Why does `btoa()` produce junk or throw on umlauts and emoji?

`btoa(string)` expects a byte string. `btoa("München")` does not throw, but it treats `ü` as the Latin-1 byte `0xFC`, so the result is not UTF-8 Base64. Emoji and Chinese characters do throw `InvalidCharacterError`. The tool code takes the detour `TextEncoder` → bytes → `btoa(String.fromCharCode(...bytes))` and produces what servers and APIs expect for UTF-8 text.

What is the difference between standard and URL-safe Base64?

Standard (RFC 4648 §4) uses `+` and `/`. Both are special in URLs and have to be percent-encoded again if they end up there. URL-safe (§5) replaces `+` with `-` and `/` with `_`. The variant is safe in URL paths, query strings, filenames and cookie values. Padding `=` is often dropped in the URL-safe form.

How many bytes come out of a Base64 string?

Rule of thumb: 4 Base64 characters carry up to 3 data bytes. A 100-character Base64 string encodes at most 75 bytes. More precisely: encoding n bytes yields 4 × ⌈n/3⌉ characters.

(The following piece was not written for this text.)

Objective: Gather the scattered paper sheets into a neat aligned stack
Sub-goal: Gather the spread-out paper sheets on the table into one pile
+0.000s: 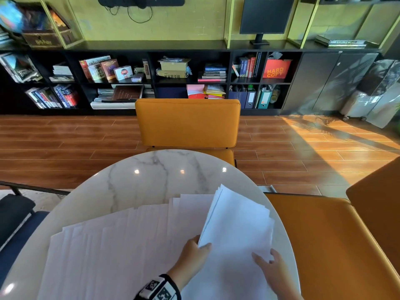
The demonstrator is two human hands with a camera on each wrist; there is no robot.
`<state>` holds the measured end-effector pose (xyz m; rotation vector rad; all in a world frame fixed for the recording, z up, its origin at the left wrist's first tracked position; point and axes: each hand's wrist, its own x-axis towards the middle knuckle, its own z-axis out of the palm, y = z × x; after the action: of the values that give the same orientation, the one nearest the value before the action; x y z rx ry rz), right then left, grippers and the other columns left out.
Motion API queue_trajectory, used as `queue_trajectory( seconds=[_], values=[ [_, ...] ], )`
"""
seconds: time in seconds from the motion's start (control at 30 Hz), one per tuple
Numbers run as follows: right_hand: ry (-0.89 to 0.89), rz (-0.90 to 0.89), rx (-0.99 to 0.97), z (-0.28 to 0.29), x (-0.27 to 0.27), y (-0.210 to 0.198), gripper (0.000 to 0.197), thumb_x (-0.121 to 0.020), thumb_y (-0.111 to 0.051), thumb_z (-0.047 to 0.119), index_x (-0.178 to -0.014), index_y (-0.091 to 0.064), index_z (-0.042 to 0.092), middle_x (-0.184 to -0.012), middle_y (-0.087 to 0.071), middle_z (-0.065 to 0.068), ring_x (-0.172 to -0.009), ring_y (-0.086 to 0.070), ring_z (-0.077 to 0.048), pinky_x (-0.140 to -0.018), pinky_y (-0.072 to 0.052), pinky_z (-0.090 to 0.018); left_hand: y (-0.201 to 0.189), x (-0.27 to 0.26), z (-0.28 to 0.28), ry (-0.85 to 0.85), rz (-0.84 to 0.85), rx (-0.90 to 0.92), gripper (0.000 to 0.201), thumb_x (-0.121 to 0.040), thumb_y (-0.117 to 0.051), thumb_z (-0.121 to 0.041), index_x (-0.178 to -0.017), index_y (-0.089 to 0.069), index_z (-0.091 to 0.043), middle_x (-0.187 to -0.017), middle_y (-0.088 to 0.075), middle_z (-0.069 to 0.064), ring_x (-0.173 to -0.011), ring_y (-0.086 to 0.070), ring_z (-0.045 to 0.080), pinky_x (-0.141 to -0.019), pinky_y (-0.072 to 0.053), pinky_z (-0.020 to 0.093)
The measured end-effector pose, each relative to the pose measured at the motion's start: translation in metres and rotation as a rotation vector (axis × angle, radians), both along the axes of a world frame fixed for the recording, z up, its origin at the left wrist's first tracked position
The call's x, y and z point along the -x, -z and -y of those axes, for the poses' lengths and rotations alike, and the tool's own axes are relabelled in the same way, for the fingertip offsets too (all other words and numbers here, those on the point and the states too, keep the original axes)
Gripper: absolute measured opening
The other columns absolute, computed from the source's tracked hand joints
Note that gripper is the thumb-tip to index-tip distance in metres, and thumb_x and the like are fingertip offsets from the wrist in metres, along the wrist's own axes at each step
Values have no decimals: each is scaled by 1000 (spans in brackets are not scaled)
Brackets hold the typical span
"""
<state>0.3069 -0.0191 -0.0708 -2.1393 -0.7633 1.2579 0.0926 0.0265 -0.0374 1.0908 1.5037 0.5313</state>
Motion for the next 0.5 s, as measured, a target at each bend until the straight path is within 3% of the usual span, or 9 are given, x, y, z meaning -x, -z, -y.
queue_trajectory(
  seconds=[0.1, 0.17, 0.23, 0.3, 0.37, 0.43, 0.5],
  values=[
    [31, -37, -75, 4, -2, -2, 46, -77, -74, 30, -109, -60, 1, -90, -65, -12, -88, -61, -31, -73, -48, -37, -3, 12, 1, -13, 96, 78, 9, -88, -61, -21, -94, -66, -25, -89, -72, -8, -83, -68, 13, -73, -51, 22],
    [55, -41, -153, 6, 1, -4, 40, -73, -73, 32, -99, -62, 3, -83, -65, -11, -86, -61, -31, -66, -46, -36, -5, 17, 3, 6, 112, 107, 11, -85, -63, -25, -95, -67, -28, -94, -73, -9, -92, -69, 13, -86, -53, 29],
    [93, -62, -202, 7, 5, -2, 53, -67, -69, 33, -109, -60, 2, -97, -67, -16, -95, -62, -34, -80, -51, -44, -3, 20, 4, 10, 135, 101, 18, -81, -62, -24, -98, -66, -29, -94, -74, -11, -93, -69, 12, -86, -54, 27],
    [99, -46, -190, 5, 6, 7, 68, -64, -68, 32, -122, -53, 0, -115, -63, -22, -108, -60, -39, -94, -49, -53, -2, 21, 6, 24, 111, 51, 16, -85, -58, -17, -96, -62, -29, -85, -69, -13, -82, -65, 7, -71, -50, 16],
    [76, -2, -155, -1, 8, 13, 67, -76, -69, 26, -132, -45, 0, -131, -55, -23, -118, -54, -39, -102, -43, -55, 1, 25, 6, -21, 28, -39, 13, -88, -53, -13, -81, -56, -22, -73, -57, -8, -66, -53, 7, -61, -42, 19],
    [35, 76, -133, -7, 11, 7, 55, -86, -63, 17, -133, -42, -2, -133, -53, -22, -120, -52, -39, -105, -40, -49, 9, 35, 6, -107, -117, -122, 14, -87, -53, -11, -77, -56, -19, -73, -55, -5, -64, -48, 7, -62, -37, 19],
    [10, 120, -110, -15, 9, 6, 43, -88, -58, 11, -128, -46, -2, -127, -56, -22, -115, -53, -39, -98, -42, -42, 14, 46, 5, -227, -222, -151, 18, -85, -55, -8, -99, -66, -12, -99, -65, -1, -87, -58, 9, -77, -44, 19]
  ],
)
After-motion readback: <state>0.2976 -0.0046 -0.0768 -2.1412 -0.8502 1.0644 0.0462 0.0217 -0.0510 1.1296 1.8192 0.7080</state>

Decoding yields 3 × block count minus padding characters.

Base64 explained: encoder and decoder with byte breakdown

Base64 step by step: 3-byte groups as chips, 4-character blocks beside them, padding and URL-safe variant explained. Encode and decode in the browser.

Published: May 1, 2026 Last updated: May 1, 2026

When you spot cGFzc3dvcmQ6IHN1cGVyc2VjcmV0 in a config file or an API token starting with eyJ, you are looking at Base64. It is not encryption and not a protocol; it is a translation layer that packs arbitrary bytes into 64 safe ASCII characters so they fit through text channels like URLs, JSON strings, and email headers. The encoder below shows your input as UTF-8 bytes in 3-byte groups and pairs each group with the matching 4-character output block.

Variant

RFC 4648 §4 - uses `+` and `/`

Input (bytes)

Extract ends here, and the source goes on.